Liberia's National Social Security and Welfare Corporation has completed its governance restructuring under the amended NASSCORP Act passed by the Legislature in January 2026, installing an independent Investment Committee chaired by a non-executive director with international pension fund management experience. The reformed NASSCORP manages approximately $340 million in accumulated pension assets — the single largest pool of domestic institutional capital in Liberia, accumulated from mandatory payroll contributions of formal sector employees over several decades. The asset base has grown 18% in real terms since 2022, driven by increasing formal sector employment and improved contribution collection.
The investment challenge is significant.

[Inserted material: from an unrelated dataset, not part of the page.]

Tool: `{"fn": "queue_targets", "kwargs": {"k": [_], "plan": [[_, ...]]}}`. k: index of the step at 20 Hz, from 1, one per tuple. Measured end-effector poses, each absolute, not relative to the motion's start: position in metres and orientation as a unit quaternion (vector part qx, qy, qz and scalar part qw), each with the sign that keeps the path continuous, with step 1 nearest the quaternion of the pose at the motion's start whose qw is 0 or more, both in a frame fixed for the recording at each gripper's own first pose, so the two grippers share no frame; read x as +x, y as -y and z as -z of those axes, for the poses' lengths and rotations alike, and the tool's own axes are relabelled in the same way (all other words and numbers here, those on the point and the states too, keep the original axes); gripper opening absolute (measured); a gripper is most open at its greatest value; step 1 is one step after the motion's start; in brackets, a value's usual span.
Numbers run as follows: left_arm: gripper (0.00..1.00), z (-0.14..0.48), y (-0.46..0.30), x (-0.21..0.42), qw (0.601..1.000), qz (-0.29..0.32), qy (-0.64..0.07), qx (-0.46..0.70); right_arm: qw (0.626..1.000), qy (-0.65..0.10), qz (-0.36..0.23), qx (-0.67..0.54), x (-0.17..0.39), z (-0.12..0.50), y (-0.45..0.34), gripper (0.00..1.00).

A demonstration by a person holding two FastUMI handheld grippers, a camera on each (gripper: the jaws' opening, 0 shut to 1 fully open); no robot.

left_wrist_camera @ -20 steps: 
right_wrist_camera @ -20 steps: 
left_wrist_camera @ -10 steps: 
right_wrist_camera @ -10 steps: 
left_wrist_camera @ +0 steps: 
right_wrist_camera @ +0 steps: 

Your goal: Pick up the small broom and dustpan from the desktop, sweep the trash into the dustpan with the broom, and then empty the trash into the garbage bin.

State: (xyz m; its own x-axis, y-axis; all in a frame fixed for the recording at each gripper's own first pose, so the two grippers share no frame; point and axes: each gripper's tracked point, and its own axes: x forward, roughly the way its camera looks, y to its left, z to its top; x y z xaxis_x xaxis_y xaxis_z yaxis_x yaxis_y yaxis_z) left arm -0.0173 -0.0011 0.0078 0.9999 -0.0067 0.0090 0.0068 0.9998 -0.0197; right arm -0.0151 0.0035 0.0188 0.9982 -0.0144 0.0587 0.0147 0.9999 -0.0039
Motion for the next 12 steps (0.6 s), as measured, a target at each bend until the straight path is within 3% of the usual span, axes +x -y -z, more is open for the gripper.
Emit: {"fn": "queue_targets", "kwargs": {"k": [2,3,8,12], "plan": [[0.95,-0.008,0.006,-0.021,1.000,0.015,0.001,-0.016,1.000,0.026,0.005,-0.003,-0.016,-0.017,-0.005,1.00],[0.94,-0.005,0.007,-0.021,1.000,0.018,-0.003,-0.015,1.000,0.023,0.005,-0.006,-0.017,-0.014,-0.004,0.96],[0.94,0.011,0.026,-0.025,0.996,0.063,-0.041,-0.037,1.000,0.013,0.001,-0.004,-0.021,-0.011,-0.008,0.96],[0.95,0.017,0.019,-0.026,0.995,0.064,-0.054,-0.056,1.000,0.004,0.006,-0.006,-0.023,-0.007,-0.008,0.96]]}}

NASSCORP's current portfolio is approximately 78% invested in CBL overnight and short-term deposits, earning the CBL's reference deposit rate of 8.5% per annum — a rate that is below current inflation and produces negative real returns for beneficiaries. The Investment Committee's mandate, as defined by the reformed Act, is to gradually diversify into instruments with longer duration and higher expected returns: government treasury bills and bonds, CBL-approved infrastructure bonds, and potentially international emerging market debt through managed funds. The committee has 18 months to present a revised Strategic Asset Allocation for Legislative approval.
For Liberia's capital markets, a redeployment of NASSCORP assets from CBL deposits into longer-dated instruments would be consequential. NASSCORP is large enough to be a meaningful anchor investor in any sovereign bond issuance — its participation in a two-year government bond auction could provide the price discovery and secondary market liquidity that smaller retail and corporate investors need to feel confident participating. The reformed NASSCORP could, in other words, provide the institutional investor base that Liberia's domestic bond market has been missing. Whether it does depends on the Investment Committee's willingness to accept duration risk and on the quality of the instruments the government and CBL make available for investment.